→ YOUR TASK
Check every line below for the word "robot" and show those that hold it.

→ LISTED RECORDS
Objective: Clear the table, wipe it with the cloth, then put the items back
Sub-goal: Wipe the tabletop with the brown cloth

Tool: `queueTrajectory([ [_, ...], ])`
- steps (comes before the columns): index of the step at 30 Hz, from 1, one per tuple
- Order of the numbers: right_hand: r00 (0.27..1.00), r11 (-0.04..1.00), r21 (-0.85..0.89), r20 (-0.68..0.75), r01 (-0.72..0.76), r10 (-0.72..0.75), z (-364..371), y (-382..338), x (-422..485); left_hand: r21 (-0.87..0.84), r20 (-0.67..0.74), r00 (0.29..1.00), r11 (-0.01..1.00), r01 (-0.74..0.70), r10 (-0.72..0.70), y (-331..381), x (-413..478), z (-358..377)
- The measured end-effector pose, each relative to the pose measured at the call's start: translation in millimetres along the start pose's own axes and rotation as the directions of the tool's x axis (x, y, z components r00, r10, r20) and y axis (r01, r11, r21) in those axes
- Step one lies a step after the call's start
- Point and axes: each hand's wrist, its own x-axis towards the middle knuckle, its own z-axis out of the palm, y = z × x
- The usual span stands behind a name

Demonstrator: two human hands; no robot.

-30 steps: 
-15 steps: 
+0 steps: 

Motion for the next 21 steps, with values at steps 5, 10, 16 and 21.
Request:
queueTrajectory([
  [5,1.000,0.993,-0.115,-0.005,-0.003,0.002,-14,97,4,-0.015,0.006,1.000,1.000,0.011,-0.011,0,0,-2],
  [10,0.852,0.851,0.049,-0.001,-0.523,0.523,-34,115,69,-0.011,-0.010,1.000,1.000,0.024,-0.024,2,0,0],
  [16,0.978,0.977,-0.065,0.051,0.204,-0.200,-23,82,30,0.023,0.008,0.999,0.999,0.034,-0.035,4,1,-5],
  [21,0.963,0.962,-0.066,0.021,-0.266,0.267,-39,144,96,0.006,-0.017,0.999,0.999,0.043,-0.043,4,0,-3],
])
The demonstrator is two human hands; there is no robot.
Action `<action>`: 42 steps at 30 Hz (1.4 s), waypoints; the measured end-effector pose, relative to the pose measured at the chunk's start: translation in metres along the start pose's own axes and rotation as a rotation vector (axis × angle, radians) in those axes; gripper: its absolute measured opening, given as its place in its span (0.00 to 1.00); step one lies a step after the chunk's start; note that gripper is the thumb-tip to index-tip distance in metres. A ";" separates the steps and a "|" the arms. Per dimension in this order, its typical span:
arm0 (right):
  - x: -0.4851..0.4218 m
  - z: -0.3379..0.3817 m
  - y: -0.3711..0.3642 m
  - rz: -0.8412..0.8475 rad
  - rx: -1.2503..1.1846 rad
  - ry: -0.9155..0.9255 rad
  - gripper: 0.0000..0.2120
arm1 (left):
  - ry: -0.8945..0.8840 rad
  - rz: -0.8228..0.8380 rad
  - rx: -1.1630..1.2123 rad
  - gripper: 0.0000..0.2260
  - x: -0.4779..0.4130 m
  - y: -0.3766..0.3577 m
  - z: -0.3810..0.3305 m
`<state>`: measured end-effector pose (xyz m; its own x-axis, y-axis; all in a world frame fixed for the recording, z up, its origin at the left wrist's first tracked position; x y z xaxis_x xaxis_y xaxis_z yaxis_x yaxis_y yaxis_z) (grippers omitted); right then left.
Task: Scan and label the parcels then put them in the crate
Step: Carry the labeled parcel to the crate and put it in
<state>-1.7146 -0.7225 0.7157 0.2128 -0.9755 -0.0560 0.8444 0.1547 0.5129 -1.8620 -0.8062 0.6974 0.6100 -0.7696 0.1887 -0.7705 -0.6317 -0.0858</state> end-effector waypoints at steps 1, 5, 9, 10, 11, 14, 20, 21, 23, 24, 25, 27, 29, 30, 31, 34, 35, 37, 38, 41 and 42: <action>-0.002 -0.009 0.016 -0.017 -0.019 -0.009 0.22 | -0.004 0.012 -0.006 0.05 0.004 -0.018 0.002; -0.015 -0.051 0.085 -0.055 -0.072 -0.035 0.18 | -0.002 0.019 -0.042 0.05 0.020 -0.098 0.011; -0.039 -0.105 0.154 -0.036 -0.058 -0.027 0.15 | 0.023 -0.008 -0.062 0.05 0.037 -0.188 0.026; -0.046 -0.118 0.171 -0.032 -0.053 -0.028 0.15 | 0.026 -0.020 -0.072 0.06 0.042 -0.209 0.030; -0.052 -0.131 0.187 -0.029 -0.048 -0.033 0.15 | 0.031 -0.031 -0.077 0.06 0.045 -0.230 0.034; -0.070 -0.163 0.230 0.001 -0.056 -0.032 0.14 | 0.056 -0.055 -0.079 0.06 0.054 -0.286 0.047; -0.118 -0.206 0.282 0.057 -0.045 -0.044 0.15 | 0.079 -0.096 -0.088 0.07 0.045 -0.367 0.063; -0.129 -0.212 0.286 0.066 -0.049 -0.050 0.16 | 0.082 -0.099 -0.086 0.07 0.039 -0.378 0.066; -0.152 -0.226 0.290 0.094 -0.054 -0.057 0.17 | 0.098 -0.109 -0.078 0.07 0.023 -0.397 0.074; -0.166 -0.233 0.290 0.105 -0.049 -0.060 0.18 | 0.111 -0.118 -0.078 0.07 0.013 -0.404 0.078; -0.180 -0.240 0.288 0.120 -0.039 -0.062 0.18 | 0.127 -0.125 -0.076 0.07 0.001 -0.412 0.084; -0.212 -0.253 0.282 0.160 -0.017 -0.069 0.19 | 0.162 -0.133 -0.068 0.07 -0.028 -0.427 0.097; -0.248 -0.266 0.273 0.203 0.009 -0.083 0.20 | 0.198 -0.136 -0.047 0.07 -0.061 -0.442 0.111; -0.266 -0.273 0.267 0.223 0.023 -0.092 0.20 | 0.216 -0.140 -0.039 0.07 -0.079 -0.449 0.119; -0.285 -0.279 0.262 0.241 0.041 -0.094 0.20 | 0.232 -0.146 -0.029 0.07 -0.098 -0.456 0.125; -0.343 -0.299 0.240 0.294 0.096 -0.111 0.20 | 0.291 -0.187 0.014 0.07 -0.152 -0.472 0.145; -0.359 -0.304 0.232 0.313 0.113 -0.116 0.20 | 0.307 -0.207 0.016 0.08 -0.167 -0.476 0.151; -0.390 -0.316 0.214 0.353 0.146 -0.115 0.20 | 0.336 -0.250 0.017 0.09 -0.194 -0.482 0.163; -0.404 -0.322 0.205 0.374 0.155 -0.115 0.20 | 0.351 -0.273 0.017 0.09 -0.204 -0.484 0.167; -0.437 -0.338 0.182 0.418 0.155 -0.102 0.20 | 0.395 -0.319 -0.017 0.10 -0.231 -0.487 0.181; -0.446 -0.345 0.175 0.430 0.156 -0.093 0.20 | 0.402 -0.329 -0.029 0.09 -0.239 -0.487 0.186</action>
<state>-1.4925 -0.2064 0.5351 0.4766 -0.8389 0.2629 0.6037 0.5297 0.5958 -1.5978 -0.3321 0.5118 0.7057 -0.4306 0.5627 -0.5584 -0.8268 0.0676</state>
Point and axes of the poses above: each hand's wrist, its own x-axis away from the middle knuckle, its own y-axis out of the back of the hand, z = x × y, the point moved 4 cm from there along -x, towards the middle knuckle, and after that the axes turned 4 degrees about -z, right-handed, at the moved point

→ RESPONSE FOR THIS EXERCISE
Demonstrator: two human hands; no robot.
The demonstrator is two human hands; there is no robot.

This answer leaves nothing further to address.